Williams reveals this cloistered cunning when describing his childhood spent in rural Montgomeryshire. “I spent a lot of time with my grandparents doing the Royal British Legion … so I probably learnt the gift of the gab from doing that multiple times,” he says.
But it would be a mistake to think his only gift was amiability. Growing up in a large family, with cousins dotted around the surrounding hills and valleys, Williams says “there has always been a very social side” to his life. However, his decision to go into politics was unexpected.
“All my family are either in farming or carpentry. When I was about 16, I put a circular saw through my thumb, so it hollowed it all out,” he says, opening his hand to point to his damaged thumb, “and I thought that’s not for me … I’m a proper black sheep of the family.”
Still, in a rural community, Williams says “you get up and you do things for yourself … you make your own destiny”. Small-state Conservatism, then, was naturally appealing. “He’s got an aversion to the nanny state,” agrees one MP. “He’s often known to say in meetings things like: ‘Trust the people, the people are always right.’”
Williams says going back to Montgomeryshire is incredibly grounding. And if he ever has a problem to solve in his village, he will try the locals in the pub first, then Google. Coutinho recalls Williams taking her to the Great British Beer Festival. “He turns to me at one point with his pint of Monty’s … in hand, and he says: ‘Claire, these are my people’.”
For now, Williams, unsurprisingly, wants to win the general election. And while he can see himself “being PPS to the end of this Parliament”, he is less clear about whether he’d like to remain as a PPS beyond that.

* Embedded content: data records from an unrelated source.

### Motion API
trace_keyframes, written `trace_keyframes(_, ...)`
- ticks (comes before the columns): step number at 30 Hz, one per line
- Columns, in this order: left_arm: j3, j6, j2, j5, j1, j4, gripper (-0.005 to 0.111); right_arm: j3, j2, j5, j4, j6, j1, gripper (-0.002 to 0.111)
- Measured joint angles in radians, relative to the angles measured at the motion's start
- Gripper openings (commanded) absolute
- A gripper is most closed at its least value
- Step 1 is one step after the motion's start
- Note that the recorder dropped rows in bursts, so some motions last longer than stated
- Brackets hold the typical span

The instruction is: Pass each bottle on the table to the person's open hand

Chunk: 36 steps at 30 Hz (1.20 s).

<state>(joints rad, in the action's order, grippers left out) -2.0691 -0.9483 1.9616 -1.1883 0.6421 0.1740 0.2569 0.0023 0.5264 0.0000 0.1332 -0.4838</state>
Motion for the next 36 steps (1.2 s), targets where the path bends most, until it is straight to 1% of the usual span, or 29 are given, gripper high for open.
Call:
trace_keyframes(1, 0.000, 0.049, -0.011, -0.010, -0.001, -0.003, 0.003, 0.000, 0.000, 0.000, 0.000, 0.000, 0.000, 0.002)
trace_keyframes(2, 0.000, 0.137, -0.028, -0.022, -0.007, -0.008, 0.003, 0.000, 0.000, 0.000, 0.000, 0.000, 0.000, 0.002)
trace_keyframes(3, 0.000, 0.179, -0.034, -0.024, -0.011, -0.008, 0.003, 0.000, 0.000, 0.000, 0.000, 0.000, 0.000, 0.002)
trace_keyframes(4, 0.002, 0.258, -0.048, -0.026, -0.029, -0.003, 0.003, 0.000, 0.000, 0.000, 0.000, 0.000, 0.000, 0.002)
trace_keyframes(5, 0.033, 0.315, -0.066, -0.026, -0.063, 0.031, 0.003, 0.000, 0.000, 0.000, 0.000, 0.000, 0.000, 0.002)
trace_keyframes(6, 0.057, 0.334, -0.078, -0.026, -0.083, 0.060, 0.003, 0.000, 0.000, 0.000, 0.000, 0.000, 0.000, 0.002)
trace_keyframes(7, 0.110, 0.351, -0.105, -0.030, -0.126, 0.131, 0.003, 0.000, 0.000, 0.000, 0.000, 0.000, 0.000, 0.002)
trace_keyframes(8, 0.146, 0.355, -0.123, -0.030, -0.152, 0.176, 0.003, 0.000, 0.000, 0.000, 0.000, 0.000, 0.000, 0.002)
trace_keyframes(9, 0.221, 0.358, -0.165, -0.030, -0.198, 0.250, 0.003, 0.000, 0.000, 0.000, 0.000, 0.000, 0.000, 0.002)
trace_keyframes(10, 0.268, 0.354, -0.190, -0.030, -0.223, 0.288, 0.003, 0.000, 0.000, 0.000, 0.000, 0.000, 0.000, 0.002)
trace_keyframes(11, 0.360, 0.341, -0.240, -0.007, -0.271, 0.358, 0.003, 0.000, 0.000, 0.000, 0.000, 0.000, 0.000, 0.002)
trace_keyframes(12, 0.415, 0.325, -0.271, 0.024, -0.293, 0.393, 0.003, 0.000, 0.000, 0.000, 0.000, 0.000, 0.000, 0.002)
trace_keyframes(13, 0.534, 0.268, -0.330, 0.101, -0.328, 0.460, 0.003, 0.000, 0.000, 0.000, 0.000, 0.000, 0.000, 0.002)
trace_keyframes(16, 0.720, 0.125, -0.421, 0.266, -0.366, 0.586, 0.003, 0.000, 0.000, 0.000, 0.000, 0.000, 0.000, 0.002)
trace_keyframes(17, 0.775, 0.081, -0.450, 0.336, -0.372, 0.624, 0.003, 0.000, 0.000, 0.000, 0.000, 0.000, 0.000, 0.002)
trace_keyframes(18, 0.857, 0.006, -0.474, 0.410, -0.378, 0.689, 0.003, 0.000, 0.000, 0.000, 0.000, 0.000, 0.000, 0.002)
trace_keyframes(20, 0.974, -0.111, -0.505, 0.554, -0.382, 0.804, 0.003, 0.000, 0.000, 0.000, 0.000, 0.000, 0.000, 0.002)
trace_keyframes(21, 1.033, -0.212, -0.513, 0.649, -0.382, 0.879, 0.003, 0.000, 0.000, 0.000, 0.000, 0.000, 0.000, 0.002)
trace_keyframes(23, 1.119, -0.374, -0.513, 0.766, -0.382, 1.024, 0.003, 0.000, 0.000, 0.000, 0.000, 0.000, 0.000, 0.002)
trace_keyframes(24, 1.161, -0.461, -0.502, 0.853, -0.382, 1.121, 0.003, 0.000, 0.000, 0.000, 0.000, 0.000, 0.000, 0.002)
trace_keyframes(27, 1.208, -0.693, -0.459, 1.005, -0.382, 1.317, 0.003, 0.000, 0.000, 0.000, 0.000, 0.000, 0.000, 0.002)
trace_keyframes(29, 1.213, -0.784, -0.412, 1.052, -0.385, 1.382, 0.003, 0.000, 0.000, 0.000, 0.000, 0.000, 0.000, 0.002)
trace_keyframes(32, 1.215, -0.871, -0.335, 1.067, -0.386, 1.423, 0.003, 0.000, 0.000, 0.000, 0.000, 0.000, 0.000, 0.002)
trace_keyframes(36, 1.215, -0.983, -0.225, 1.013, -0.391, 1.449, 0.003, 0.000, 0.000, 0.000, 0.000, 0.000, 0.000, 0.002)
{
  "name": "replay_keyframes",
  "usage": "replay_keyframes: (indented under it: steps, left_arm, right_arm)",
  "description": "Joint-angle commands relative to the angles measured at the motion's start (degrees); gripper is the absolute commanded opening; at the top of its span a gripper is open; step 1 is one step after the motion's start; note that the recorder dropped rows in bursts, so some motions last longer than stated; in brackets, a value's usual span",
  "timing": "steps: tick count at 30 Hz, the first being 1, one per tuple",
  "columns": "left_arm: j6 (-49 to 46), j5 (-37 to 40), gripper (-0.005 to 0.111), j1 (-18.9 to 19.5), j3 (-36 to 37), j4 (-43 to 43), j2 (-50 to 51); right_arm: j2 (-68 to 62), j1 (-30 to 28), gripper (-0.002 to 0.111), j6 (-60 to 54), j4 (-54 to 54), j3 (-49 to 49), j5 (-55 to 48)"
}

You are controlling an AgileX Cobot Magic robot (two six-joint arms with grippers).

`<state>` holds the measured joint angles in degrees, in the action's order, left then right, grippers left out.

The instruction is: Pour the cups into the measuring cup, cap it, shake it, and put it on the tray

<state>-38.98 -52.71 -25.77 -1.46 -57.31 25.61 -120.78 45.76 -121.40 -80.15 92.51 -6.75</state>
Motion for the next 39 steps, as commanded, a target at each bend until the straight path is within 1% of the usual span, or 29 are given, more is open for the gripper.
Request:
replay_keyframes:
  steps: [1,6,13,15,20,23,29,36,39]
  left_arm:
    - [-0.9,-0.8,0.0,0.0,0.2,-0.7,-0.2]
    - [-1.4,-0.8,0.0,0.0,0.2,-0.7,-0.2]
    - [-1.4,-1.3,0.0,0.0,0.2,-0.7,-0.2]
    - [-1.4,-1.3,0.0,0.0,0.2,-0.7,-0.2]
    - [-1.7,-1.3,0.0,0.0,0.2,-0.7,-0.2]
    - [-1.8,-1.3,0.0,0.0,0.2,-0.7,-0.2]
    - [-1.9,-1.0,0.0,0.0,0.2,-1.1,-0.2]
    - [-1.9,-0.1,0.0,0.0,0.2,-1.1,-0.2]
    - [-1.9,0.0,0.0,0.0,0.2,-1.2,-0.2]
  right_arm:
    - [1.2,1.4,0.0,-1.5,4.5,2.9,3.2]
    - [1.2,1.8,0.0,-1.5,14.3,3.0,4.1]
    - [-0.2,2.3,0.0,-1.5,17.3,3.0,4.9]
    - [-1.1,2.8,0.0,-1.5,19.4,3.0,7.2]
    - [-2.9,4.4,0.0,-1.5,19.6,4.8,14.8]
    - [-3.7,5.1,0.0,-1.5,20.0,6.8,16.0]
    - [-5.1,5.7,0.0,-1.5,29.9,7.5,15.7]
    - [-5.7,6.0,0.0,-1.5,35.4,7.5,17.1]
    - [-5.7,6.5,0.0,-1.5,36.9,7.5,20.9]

“As PPS to the prime minister, everyone goes: ‘That was the best job I’ve ever had, and you’ll regret it when you leave.’ And I can see how you regret it. But equally, this job is exhausting.”
So, what else does he want to achieve in life? After a long, long pause, Williams says he is not sure he can answer; he is only 38, and – typically modest – he still has his training wheels on.
“If you’d have asked me 10 years ago, what would I be doing now? I don’t think I’d be saying I was the MP for Montgomeryshire and PPS to the Prime Minister.”
So what would he have said? “A decade ago?” Another pause. “Running a pub somewhere.”